Personalized Learning
In the context of education, personalization refers to the set of practices, tools, and resources adapted to suit individual learners’ needs, preferences or styles with the objective of achieving learning targets more effectively than conventional non-adaptive strategies (Chen et al., 2005). One of the limitations of non-adaptive pedagogies is that they expose all students to the same contents and teaching pace despite great heterogeneity in individual learning ability, motivation, pre-existing skills, and interest. Consequently, these approaches may lead to potentially sub-optimal achievements. In contrast, there is increasing evidence showing that designing and adapting educational strategies to cater students’ needs and strengths contributes to higher learning rates, satisfaction, and outcomes. Experiments conducted to assess the effectiveness of personalized instruction have shown that targeted education improves learning efficacy compared to non-targeted teaching practices, leading to greater achievements and performance (Chen et al., 2005; Chen, 2011; Hsu et al., 2013; Kim et al., 2014; Tseng et al., 2008).
Online Personalization and Learning Analytics
Although personalization of learning strategies does not strictly require the use of web technologies, digitalization facilitates systematic collection of large quantities of data as well as generation and delivery of personalized content, particularly in the context of self-learning, professional development, and distant education. Furthermore, e-learning brings two other major advantages: speed and scalability. In addition to providing web-based virtual learning environments (VLEs), digitalization enables fast and automated or semi-automated development of personalized instruction. For example, the analysis of users’ trace data captured through remote devices allows instant creation of real-time individual learner profiles. Those profiles can then be used to customize teaching and improve outcomes. Moreover, technology has enabled the delivery of education at scale through massive open online courses (MOOCs) and small private online courses (SPOCs). Overall, web-technologies have brought innovation to pedagogies and teaching practices to improve learning efficacy.

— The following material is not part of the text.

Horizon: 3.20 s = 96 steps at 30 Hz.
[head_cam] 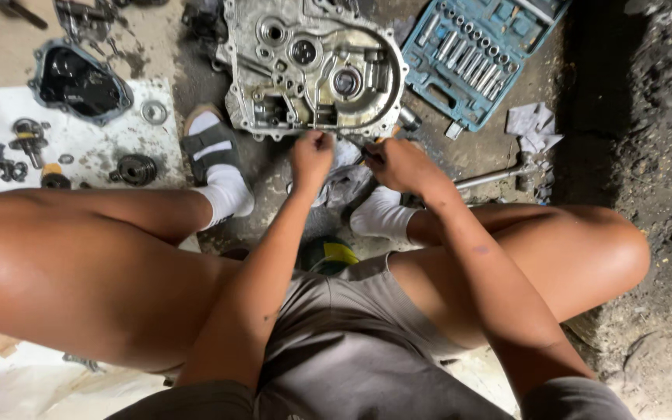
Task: The person sits on the floor and uses a hammer and punch to remove a pin from a disassembled engine casing. They repeatedly strike the punch to drive the pin out, then remove the pin by hand.
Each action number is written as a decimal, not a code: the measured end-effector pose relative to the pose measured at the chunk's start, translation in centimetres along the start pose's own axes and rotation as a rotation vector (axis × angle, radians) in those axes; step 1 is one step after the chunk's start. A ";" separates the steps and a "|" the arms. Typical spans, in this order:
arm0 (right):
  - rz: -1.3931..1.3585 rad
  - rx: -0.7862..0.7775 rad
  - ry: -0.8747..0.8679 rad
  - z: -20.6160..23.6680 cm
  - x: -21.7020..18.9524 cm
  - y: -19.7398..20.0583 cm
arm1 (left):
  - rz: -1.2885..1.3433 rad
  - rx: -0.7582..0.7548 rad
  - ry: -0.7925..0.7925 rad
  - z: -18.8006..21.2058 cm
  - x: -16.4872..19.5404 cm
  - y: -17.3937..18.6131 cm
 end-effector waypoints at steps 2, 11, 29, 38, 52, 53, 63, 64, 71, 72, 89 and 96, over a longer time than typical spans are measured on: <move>-0.084 -0.020 0.043 0.1 -0.3 -0.4 | 0.518 -0.211 0.235 0.7 0.0 -1.9; -0.192 0.011 0.083 0.6 0.0 -1.2 | 1.237 -0.109 0.068 0.0 0.7 -7.3; -0.247 -0.008 0.111 0.5 2.8 0.2 | 1.330 -0.231 0.088 0.4 1.1 -8.1; -0.244 -0.040 0.148 -1.8 4.1 0.8 | 1.251 -0.025 0.070 0.1 2.7 -8.2; -0.327 0.136 0.185 -0.4 0.7 -4.1 | 1.111 0.082 0.041 1.4 1.7 -7.2; -0.375 0.127 0.210 -0.5 0.9 -4.0 | 1.144 0.089 0.033 1.3 1.7 -7.3; -0.374 0.003 0.182 -2.2 0.5 -4.0 | 1.055 0.378 0.023 0.5 0.2 -6.9; -0.346 0.028 0.194 -2.2 0.2 -3.9 | 1.044 0.304 0.031 0.5 0.0 -6.5; -0.278 0.054 0.134 1.3 1.2 -2.0 | 0.919 0.072 0.133 2.1 -0.7 -6.3; -0.282 0.059 0.134 1.8 1.7 -1.3 | 0.919 0.053 0.155 2.1 -0.8 -6.2; -0.151 0.255 -0.032 4.7 0.3 3.8 | -1.091 -0.218 -0.606 -3.9 -3.1 4.0; -0.104 0.266 -0.039 4.7 -0.2 3.9 | -1.219 -0.273 -0.733 -4.8 -3.9 5.2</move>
Point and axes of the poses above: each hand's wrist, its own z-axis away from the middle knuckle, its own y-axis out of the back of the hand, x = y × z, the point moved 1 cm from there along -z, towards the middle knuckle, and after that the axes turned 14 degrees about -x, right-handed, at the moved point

Advances in information technologies, artificial intelligence, and database systems in the last decades have boosted the use and penetration of personalized education (Garito, 1991; Luckin & Cukurova, 2019). Multiple sources of data have been reported to enable technology-enhanced adaptive learning, including students’ preferences, learning achievements, and learning logs (Xie et al., 2019). The collected information is used to build personalized profiles that comprise individual student performance, learning style, and ability (Chen et al., 2005; Klašnja-Milićević et al., 2011; Schiaffino et al., 2008; Tseng et al., 2008). These profiles constitute the foundation to adapt material difficulty and instructional strategies to specific learner needs and skills. By profiling learners in terms of their engagement and achievements, instructional design can then be implemented to cater for more personalized learning paths.
The development and implementation of online personalized learning systems has been largely facilitated by the emergence of research disciplines such as Educational Data Mining (EDM) (Baker & Yacef, 2009) and learning analytics (LA) (Gašević et al., 2015; Long & Siemens, 2011). EDM and LA share a common goal of understanding the process of learning to improve teaching practices (Siemens & Baker, 2012) and tap on both machine learning methodologies and human judgment to achieve their objectives. Although these disciplines share common objectives, EDM deals with developing methodologies to analyze educational data and discover new insights about how students learn, whereas LA focuses on optimizing learning processes and outcomes. The role of human judgment in these fields is also different. For EDM human judgment is primarily a tool whereas for LA it is an aim (Siemens & Baker, 2012).